Beeple, real name Mike Winkelmann, responded to the sales result with an expletive on Twitter.

“For over 20 years artists have used hardware and software to create works of art and distribute them on the Internet, but there has never been a real way to actually own and collect them,” Beeple said in a statement released by Christie’s That Has Now changed. I think we are at the beginning of the next chapter in art history, digital art. “

Christie’s has not identified the buyer of the artwork, which is made up of 5,000 individual digital images that Beeple has been piecing together since May 2007 – one every day.
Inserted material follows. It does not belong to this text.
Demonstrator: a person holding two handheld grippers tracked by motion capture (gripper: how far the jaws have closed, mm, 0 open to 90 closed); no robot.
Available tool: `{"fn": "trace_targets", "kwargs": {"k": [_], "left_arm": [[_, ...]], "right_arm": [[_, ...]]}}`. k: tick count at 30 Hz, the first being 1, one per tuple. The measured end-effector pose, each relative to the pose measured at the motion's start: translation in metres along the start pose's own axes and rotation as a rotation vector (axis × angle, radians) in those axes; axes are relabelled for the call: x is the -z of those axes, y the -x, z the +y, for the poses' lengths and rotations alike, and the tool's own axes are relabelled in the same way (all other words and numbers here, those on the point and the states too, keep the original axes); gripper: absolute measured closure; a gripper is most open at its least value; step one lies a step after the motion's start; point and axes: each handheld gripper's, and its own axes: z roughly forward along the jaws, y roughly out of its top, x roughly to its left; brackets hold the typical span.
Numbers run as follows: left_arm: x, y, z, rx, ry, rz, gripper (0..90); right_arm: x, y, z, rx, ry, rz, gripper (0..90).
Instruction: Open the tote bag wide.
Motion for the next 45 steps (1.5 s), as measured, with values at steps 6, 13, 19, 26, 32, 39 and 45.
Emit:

Lied Middle sells out twice for entertaining Mike Tremendous magic exhibits | Leisure



Magician Mike Super performed two shows at the Lied Center for Performing Arts on Saturday.


Courtesy photo

The shows returned in a big way to the Lied Center for Performing Arts on Saturday. Both appearances by magician Mike Super were sold out.

More specifically, almost every ticket that was available under the song’s socially distant seating plan was sold for both the afternoon and evening performances. That’s somewhere close to 550 people per show, or about 1,100 total, which would be half a house if the song were at full capacity.

“I’m getting used to it,” said Super after the show at 2pm. “I’ve been doing this kind of socially distant show for four or five months now. It still works and I had a lot of fun. “

So did the audience, who got a show of “magic and illusion” from one of the best in the business, who despite wearing a mask and the need to keep a distance between himself and the volunteers he took out of the audience fast moving, funny “how did he do that?” Performance.

The highlights of the show included: A little boy named Jaden who almost staged Super during the opening game – “It’s a silly card trick for you,” Super told him. “It’s a career for me.” – a levitation in which a woman was hovering three feet above the song stage and a “voodoo magic” that the male volunteers spread when Super poked a voodoo doll in the side with a stick.